▶ Your instructions
Write out each line of the entries below that holds the word "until".

[[ Extracted data open ]]

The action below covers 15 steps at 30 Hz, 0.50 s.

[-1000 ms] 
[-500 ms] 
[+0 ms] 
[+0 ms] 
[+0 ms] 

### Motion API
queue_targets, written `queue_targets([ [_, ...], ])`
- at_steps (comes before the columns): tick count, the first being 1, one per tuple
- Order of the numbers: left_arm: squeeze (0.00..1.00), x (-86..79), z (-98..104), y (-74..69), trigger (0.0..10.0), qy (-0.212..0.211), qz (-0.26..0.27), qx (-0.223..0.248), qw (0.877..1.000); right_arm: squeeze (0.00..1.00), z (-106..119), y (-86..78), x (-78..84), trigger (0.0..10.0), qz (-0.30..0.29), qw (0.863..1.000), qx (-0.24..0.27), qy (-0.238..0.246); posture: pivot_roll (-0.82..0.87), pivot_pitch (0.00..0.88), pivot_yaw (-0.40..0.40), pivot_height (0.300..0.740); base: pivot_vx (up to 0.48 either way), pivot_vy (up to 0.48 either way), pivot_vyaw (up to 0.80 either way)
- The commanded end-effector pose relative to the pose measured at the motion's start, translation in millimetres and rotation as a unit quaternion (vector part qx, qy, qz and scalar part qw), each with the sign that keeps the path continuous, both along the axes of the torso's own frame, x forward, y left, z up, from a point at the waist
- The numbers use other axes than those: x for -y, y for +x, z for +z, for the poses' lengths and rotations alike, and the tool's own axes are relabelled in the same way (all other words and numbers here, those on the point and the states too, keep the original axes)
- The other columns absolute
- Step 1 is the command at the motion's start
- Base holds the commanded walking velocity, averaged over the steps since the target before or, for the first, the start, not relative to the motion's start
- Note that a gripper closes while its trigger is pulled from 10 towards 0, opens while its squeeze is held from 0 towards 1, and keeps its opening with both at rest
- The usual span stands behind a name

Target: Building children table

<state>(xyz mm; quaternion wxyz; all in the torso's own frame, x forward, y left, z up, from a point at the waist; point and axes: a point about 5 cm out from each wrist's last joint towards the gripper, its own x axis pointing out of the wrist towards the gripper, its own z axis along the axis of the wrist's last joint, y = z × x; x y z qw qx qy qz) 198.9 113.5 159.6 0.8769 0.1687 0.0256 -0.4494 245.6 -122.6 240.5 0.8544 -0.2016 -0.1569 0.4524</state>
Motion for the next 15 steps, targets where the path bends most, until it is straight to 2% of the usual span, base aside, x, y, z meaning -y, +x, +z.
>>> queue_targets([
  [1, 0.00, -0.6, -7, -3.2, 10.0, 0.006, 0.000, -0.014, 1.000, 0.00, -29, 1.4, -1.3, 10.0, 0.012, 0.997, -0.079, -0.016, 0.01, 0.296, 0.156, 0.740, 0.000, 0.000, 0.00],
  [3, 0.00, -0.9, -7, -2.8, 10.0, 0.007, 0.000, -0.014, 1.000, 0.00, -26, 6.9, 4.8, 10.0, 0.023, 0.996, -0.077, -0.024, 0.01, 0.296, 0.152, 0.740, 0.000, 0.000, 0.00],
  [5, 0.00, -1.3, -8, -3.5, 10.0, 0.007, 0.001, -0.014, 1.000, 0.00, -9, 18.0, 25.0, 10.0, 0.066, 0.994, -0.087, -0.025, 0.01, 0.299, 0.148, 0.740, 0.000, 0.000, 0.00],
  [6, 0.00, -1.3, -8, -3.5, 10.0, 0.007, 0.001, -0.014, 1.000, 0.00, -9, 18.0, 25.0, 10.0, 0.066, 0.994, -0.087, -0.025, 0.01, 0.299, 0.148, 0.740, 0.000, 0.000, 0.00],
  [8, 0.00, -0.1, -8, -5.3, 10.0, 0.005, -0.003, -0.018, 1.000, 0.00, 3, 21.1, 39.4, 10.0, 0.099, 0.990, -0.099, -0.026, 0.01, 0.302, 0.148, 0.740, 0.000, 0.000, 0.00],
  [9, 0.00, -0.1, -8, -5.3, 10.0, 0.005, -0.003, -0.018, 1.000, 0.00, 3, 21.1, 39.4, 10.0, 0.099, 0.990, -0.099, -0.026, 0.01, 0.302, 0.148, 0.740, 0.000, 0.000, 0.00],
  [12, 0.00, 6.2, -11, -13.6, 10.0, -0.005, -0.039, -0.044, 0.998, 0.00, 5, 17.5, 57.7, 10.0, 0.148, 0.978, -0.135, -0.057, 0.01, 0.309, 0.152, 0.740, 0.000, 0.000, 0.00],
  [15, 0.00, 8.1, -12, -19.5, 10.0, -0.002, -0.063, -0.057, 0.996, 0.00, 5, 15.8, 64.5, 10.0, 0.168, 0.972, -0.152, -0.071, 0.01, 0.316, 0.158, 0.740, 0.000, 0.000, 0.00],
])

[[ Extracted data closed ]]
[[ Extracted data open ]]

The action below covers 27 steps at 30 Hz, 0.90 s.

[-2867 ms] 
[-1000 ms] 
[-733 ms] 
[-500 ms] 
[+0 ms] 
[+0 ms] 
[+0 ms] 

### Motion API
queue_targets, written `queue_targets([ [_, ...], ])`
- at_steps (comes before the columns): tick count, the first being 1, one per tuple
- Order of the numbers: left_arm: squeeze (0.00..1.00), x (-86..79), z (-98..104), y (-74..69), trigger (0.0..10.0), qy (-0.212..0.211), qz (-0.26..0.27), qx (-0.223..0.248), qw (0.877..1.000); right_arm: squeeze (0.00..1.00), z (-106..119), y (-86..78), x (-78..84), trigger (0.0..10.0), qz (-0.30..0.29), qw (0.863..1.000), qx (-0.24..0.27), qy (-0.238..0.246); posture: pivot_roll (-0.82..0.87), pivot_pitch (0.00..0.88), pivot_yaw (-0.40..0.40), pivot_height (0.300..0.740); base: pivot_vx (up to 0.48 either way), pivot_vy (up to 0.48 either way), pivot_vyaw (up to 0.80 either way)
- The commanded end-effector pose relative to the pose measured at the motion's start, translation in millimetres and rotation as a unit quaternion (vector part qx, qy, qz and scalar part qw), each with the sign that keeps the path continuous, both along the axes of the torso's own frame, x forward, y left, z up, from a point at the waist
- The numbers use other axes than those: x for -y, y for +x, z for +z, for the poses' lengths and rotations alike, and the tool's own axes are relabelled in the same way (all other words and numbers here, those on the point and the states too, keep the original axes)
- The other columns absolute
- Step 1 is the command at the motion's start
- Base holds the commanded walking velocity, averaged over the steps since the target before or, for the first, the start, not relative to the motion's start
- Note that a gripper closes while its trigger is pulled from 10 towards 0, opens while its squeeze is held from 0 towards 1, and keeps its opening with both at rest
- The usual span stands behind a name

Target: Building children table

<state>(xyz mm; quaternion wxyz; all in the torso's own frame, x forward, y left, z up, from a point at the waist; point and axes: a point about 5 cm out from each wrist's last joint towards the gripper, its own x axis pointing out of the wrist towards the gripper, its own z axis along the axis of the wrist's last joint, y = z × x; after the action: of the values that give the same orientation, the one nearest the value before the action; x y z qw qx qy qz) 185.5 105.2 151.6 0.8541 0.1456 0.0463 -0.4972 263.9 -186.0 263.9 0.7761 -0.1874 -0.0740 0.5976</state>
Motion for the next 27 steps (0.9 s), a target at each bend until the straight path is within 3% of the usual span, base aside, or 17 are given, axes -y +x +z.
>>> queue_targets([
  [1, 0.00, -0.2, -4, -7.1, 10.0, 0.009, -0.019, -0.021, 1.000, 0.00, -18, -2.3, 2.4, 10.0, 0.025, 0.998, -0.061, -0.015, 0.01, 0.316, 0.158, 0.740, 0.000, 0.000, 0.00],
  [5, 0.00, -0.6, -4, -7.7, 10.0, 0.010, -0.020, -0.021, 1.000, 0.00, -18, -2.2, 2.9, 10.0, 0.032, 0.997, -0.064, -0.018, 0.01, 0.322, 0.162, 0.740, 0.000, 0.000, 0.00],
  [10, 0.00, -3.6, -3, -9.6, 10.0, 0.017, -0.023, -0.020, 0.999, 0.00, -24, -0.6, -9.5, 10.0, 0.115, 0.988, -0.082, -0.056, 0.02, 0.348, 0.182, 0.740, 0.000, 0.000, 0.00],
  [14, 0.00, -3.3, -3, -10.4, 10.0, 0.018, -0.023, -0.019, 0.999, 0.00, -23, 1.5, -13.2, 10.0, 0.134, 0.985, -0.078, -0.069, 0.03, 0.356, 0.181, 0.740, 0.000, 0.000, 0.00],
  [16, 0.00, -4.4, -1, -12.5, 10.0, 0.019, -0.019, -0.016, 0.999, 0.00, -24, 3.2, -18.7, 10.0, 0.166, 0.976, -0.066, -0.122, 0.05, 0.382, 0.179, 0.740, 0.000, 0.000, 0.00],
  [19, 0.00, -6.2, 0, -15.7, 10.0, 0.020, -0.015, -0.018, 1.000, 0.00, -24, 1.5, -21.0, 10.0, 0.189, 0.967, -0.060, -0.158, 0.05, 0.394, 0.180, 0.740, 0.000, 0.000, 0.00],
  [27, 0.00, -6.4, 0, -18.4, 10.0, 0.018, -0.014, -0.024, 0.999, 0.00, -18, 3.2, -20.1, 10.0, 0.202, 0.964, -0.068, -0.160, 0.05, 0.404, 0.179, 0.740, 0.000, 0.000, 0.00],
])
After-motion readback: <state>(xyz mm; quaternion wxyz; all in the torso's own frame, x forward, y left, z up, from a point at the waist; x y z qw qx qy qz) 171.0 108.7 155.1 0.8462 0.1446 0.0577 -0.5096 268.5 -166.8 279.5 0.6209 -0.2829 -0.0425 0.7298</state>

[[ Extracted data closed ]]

▶ Answer to this exercise
Motion for the next 15 steps, targets where the path bends most, until it is straight to 2% of the usual span, base aside, x, y, z meaning -y, +x, +z.
Motion for the next 27 steps (0.9 s), a target at each bend until the straight path is within 3% of the usual span, base aside, or 17 are given, axes -y +x +z.

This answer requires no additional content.